沈希真差点下意识点头。
她最近遇到的事情实在太多了:脑海里的声音、吸收污染的能力、来源不明的杂质,还有……还有排异性。
该不会消息已经传到白塔了吧?可昨天明明是蓝凇硬要她去做修复的,就算有什么问题,也不关她的事。
下次一定要说好“后果自负”!
沈希真没有回答,黑亮的眼珠转了转,瞄向墙上的时钟,生硬地转了话题:“我不跟你闲聊了,今天有哨兵预约了疏导,我还要准备一下呢。”

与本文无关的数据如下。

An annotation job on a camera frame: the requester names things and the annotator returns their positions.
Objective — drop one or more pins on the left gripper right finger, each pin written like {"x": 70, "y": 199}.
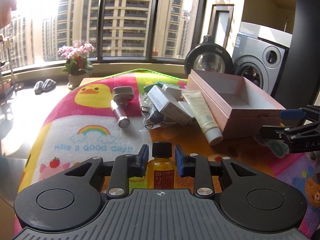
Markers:
{"x": 197, "y": 167}

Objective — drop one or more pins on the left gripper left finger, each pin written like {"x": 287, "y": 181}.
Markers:
{"x": 123, "y": 168}

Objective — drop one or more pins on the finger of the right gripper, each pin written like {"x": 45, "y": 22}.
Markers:
{"x": 310, "y": 113}
{"x": 305, "y": 133}

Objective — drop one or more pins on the amber bottle black cap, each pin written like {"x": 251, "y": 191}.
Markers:
{"x": 161, "y": 169}

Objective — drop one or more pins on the cream lotion tube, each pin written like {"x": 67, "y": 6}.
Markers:
{"x": 203, "y": 116}

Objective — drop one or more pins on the clear bag with black item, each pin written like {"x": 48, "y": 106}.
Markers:
{"x": 152, "y": 118}

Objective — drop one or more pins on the white cable retail box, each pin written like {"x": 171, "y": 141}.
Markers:
{"x": 168, "y": 106}

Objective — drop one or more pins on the pink cardboard box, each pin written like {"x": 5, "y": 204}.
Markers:
{"x": 239, "y": 107}

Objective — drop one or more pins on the colourful cartoon play mat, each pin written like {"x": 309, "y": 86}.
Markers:
{"x": 82, "y": 126}

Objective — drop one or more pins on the grey washing machine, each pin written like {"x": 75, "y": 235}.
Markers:
{"x": 260, "y": 54}

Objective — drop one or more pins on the small white box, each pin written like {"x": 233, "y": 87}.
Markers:
{"x": 172, "y": 90}

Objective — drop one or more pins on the round washing machine door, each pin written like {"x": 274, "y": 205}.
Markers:
{"x": 209, "y": 56}

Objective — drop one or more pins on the pink potted flowers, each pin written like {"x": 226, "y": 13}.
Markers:
{"x": 77, "y": 66}

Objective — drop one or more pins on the grey slippers pair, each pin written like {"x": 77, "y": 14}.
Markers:
{"x": 44, "y": 86}

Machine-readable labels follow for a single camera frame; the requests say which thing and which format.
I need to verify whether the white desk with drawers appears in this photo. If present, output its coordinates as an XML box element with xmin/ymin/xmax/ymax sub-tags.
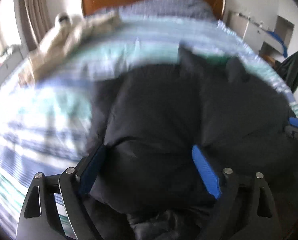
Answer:
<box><xmin>227</xmin><ymin>11</ymin><xmax>294</xmax><ymax>57</ymax></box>

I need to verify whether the blue cloth on desk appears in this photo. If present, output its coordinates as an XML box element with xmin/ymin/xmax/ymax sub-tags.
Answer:
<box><xmin>267</xmin><ymin>30</ymin><xmax>288</xmax><ymax>58</ymax></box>

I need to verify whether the beige crumpled garment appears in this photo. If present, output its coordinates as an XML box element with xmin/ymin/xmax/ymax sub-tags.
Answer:
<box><xmin>18</xmin><ymin>11</ymin><xmax>121</xmax><ymax>86</ymax></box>

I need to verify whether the chair with dark jacket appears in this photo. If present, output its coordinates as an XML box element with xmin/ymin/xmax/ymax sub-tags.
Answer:
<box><xmin>263</xmin><ymin>51</ymin><xmax>298</xmax><ymax>93</ymax></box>

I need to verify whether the blue checked pillow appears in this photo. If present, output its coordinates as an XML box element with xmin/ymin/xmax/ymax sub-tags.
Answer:
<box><xmin>92</xmin><ymin>0</ymin><xmax>216</xmax><ymax>21</ymax></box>

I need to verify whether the white window side cabinet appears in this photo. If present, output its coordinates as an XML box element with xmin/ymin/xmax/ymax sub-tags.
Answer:
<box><xmin>0</xmin><ymin>47</ymin><xmax>28</xmax><ymax>87</ymax></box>

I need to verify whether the striped blue green duvet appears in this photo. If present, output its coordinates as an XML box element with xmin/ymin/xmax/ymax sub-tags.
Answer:
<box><xmin>0</xmin><ymin>14</ymin><xmax>298</xmax><ymax>239</ymax></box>

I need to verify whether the beige curtain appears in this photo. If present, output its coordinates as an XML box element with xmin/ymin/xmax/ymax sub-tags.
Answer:
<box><xmin>19</xmin><ymin>0</ymin><xmax>52</xmax><ymax>51</ymax></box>

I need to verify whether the black puffer jacket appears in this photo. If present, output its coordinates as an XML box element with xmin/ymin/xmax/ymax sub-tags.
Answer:
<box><xmin>85</xmin><ymin>47</ymin><xmax>298</xmax><ymax>239</ymax></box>

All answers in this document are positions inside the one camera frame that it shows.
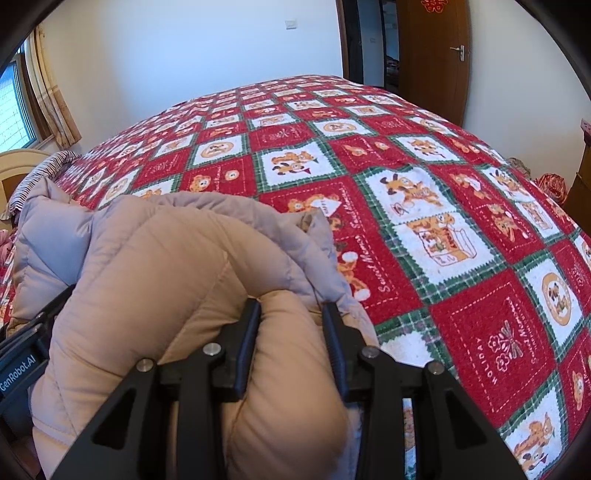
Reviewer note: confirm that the red checkered cartoon bedspread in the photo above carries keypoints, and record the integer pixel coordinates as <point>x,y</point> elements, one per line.
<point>455,256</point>

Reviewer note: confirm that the beige wooden headboard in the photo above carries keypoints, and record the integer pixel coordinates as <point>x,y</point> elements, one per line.
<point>15,165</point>

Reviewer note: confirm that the silver door handle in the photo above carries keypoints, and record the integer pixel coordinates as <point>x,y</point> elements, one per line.
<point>461,50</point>

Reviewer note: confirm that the brown wooden cabinet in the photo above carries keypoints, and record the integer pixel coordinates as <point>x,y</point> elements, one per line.
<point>578,202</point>

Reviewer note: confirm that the brown wooden door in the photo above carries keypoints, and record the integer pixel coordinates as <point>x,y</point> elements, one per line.
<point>431,75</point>

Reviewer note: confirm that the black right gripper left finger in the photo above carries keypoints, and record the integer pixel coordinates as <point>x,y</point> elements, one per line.
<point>164,421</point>

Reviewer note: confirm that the light grey quilted down jacket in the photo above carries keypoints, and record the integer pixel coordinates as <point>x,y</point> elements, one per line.
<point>158,278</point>

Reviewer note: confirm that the white wall switch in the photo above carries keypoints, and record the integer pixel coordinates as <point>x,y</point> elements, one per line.
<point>291,23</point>

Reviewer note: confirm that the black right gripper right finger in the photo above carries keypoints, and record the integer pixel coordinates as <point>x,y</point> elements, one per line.
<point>416,420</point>

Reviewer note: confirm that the striped pillow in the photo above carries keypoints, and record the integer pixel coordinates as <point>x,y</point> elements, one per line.
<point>50,168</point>

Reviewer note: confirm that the dark brown door frame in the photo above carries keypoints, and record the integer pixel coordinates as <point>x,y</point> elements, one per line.
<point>369,32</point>

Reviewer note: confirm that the red paper door decoration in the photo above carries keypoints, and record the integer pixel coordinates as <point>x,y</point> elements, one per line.
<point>434,6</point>

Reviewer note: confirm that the beige plaid curtain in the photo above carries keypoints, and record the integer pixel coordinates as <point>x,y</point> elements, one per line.
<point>47,94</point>

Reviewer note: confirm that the window with white frame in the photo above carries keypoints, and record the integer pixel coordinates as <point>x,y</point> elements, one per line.
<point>17,128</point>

“现在想起来装傻了?”蓝凇没有让开位置的意思,仍然靠着疏导桌,“你最好现在把所有事情讲清楚,特别是白若隐瞒的那些,如果实在不愿意,我们也可以去最高议会上公开陈述。”
沈希真愣了愣,随即用力地瞪他,嘟哝着:“你太凶了,我不想说。”
话虽如此,她也感觉到接下来的谈话似乎有点躲不过,而且,蓝凇想要询问的事情,和她猜测的似乎不大一样。
“我不想说。”沈希真重复一遍,但这次语气并不坚决,刚说完,就忽然上前一步,捏了捏青蛇的尾巴尖,要求道,“除非让我摸摸小蛇。”
青蛇反射性地挣扎了下。
蓝凇的呼吸骤然停了一瞬,指节曲起,用力抵在桌沿上,皮肤被按出一道浅浅的印子。
他缓了片刻,偏头看向那两根拈着蛇尾的手指,又转回来看着她的脸,竟然真的接受了这种小孩子的讨价还价。
“摸一下回答我一个问题。”他说,“否则以后都不让你碰了。”
话音刚落,沈希真就迅速捏住尾巴摸了几下。
她竖起手指:“三个。”
蓝凇感受着从精神体上传来的战栗感,低着头调整呼吸,心想,好无聊的游戏。